Nge - Vape Disebut Bisa Turunkan Kebugaran Fisik hingga 15 Persen, Ini Dampaknya
Ilustrasi pengguna vape-pinterest -
RADARTVNEWS. COM - Kebiasaan menggunakan vape atau rokok elektrik ternyata tak hanya berkaitan dengan paparan nikotin dan zat kimia yang masuk ke dalam tubuh. Penggunaan vape juga disebut dapat berdampak terhadap kemampuan fisik, terutama saat seseorang melakukan aktivitas olahraga.
Sebuah studi yang dibagikan melalui akun media sosial @sc.hospital menyoroti hubungan antara penggunaan vape dengan tingkat kebugaran fisik pada orang dewasa muda. Dalam unggahan tersebut disebutkan, kelompok pengguna vape memiliki kapasitas olahraga sekitar 15 persen lebih rendah dibandingkan orang yang tidak merokok maupun tidak menggunakan vape.

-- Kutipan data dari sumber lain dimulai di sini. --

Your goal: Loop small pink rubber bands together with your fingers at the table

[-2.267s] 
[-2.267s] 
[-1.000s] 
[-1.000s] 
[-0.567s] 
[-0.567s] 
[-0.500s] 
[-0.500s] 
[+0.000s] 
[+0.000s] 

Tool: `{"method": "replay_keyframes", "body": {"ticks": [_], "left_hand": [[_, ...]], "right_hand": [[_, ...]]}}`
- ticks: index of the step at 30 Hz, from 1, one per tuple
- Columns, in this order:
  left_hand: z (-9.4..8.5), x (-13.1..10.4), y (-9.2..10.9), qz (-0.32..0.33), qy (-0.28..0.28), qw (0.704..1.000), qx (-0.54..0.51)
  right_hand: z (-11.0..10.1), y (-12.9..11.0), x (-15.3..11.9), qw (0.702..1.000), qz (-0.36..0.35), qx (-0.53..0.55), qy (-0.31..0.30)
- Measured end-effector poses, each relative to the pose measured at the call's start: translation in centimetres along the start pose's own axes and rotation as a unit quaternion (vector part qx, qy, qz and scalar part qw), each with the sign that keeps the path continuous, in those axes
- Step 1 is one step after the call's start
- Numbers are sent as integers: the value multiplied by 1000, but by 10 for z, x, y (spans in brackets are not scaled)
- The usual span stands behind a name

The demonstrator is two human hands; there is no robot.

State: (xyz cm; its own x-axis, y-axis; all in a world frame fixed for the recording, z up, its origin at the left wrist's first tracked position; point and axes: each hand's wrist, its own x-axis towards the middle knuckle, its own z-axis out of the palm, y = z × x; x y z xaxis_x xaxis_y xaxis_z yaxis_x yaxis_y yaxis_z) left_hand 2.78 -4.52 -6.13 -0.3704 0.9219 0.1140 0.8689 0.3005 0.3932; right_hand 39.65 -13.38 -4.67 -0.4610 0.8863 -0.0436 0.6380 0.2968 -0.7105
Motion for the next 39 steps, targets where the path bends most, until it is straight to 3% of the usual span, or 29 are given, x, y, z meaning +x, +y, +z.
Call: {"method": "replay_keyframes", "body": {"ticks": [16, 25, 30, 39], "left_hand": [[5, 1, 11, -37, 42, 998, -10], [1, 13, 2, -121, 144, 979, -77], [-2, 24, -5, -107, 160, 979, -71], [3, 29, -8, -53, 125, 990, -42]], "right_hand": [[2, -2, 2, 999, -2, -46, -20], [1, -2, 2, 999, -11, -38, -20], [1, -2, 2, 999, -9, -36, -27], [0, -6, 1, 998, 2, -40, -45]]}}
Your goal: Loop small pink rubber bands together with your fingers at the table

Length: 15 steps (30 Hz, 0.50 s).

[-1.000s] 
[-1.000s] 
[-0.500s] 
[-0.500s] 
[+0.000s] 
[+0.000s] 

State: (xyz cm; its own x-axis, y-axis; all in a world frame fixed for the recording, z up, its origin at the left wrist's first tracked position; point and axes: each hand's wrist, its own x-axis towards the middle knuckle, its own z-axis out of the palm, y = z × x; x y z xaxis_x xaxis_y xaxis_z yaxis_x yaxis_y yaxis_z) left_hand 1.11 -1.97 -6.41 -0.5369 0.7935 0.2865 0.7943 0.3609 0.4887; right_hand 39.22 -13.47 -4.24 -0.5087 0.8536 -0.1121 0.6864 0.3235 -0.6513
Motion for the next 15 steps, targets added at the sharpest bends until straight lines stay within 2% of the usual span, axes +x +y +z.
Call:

Temuan tersebut menjadi perhatian karena vape selama ini kerap dianggap sebagai alternatif yang lebih aman dibandingkan rokok konvensional. Padahal, penggunaan rokok elektrik tetap membuat tubuh terpapar berbagai zat yang dapat memengaruhi sistem pernapasan dan kardiovaskular.
Dalam unggahan tersebut, penelitian dilakukan terhadap orang dewasa muda berusia 18 hingga 30 tahun. Hasilnya menunjukkan adanya perbedaan kemampuan fisik antara pengguna vape dengan kelompok yang tidak menggunakan rokok maupun vape.
Pengguna vape disebut lebih cepat mengalami sesak napas dan kelelahan ketika melakukan aktivitas olahraga. Kondisi tersebut dapat membuat seseorang lebih sulit mempertahankan performa fisik, terutama ketika melakukan aktivitas yang membutuhkan daya tahan tubuh dalam waktu cukup lama. BACA JUGA:Viral! Bigmo Diduga Libatkan Anak Promosikan Rokok Elektrik, Warganet Desak Penyelidik
Tak hanya itu, penggunaan vape juga dikaitkan dengan perubahan fungsi pembuluh darah serta efisiensi paru-paru ketika tubuh melakukan aktivitas. Padahal, saat berolahraga, tubuh membutuhkan pasokan oksigen yang optimal agar otot dapat bekerja secara maksimal.
Ketika fungsi pernapasan dan sirkulasi darah terganggu, tubuh bisa lebih cepat merasa lelah. Akibatnya, aktivitas yang sebelumnya terasa ringan dapat menjadi lebih berat bagi pengguna vape.
Fenomena ini cukup relevan di kalangan anak muda. Penggunaan vape dalam beberapa tahun terakhir menjadi bagian dari gaya hidup sebagian masyarakat, termasuk karena hadir dalam berbagai bentuk, ukuran, rasa, dan desain yang menarik. Kondisi tersebut membuat vape tidak hanya digunakan sebagai produk pengganti rokok, tetapi juga menjadi bagian dari tren pergaulan.
Namun, anggapan bahwa vape tidak memberikan dampak serius terhadap tubuh perlu dipertimbangkan kembali. Meski efek yang dirasakan setiap orang dapat berbeda, penggunaan rokok elektrik tetap memiliki risiko terhadap kesehatan.
Bagi mereka yang aktif berolahraga, kemampuan tubuh dalam menjaga stamina tentu menjadi hal penting. Kebiasaan menggunakan vape berpotensi menjadi salah satu faktor yang dapat memengaruhi kemampuan tersebut, terutama jika digunakan secara rutin.
BACA JUGA:Apa Benar Vape Lebih Berbahaya dari Rokok Konvensional?
Karena itu, masyarakat, khususnya generasi muda, perlu lebih kritis dalam melihat berbagai informasi mengenai vape. Bukan hanya mempertimbangkan rasa atau tren yang sedang berkembang, tetapi juga memahami potensi dampaknya terhadap tubuh dalam jangka pendek maupun panjang.
Pada akhirnya, menjaga kebugaran tidak cukup hanya dengan berolahraga dan mengatur pola makan. Mengurangi atau menghindari kebiasaan yang berpotensi mengganggu fungsi paru-paru dan sistem peredaran darah juga menjadi bagian penting dalam menjaga kesehatan.